▶ _The problem_: Write out the whole listing. Leave out nothing.

▶ _Data below_:
+++
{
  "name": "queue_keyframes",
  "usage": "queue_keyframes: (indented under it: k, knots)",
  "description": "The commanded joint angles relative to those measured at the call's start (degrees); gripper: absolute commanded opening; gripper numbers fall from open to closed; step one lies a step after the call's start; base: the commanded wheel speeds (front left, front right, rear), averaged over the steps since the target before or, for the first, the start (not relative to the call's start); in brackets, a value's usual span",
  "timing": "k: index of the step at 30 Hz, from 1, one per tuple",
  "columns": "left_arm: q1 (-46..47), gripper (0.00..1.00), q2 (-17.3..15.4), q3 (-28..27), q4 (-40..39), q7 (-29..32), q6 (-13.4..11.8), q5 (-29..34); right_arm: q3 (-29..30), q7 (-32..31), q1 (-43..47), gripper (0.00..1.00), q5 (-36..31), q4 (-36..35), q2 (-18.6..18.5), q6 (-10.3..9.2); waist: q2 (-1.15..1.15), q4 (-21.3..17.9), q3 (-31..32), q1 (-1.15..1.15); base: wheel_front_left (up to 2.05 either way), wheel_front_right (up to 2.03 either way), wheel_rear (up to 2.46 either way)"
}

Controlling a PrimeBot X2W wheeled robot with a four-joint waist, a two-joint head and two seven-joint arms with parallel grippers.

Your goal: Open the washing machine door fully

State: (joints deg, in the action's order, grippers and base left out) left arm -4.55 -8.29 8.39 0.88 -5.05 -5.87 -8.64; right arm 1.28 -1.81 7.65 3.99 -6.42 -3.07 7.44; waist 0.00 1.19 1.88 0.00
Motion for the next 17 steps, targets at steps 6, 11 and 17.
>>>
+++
▶ _Reply to the task_:
{
  "name": "queue_keyframes",
  "usage": "queue_keyframes: (indented under it: k, knots)",
  "description": "The commanded joint angles relative to those measured at the call's start (degrees); gripper: absolute commanded opening; gripper numbers fall from open to closed; step one lies a step after the call's start; base: the commanded wheel speeds (front left, front right, rear), averaged over the steps since the target before or, for the first, the start (not relative to the call's start); in brackets, a value's usual span",
  "timing": "k: index of the step at 30 Hz, from 1, one per tuple",
  "columns": "left_arm: q1 (-46..47), gripper (0.00..1.00), q2 (-17.3..15.4), q3 (-28..27), q4 (-40..39), q7 (-29..32), q6 (-13.4..11.8), q5 (-29..34); right_arm: q3 (-29..30), q7 (-32..31), q1 (-43..47), gripper (0.00..1.00), q5 (-36..31), q4 (-36..35), q2 (-18.6..18.5), q6 (-10.3..9.2); waist: q2 (-1.15..1.15), q4 (-21.3..17.9), q3 (-31..32), q1 (-1.15..1.15); base: wheel_front_left (up to 2.05 either way), wheel_front_right (up to 2.03 either way), wheel_rear (up to 2.46 either way)"
}

Controlling a PrimeBot X2W wheeled robot with a four-joint waist, a two-joint head and two seven-joint arms with parallel grippers.

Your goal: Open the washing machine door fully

State: (joints deg, in the action's order, grippers and base left out) left arm -4.55 -8.29 8.39 0.88 -5.05 -5.87 -8.64; right arm 1.28 -1.81 7.65 3.99 -6.42 -3.07 7.44; waist 0.00 1.19 1.88 0.00
Motion for the next 17 steps, targets at steps 6, 11 and 17.
>>>

That finishes the output.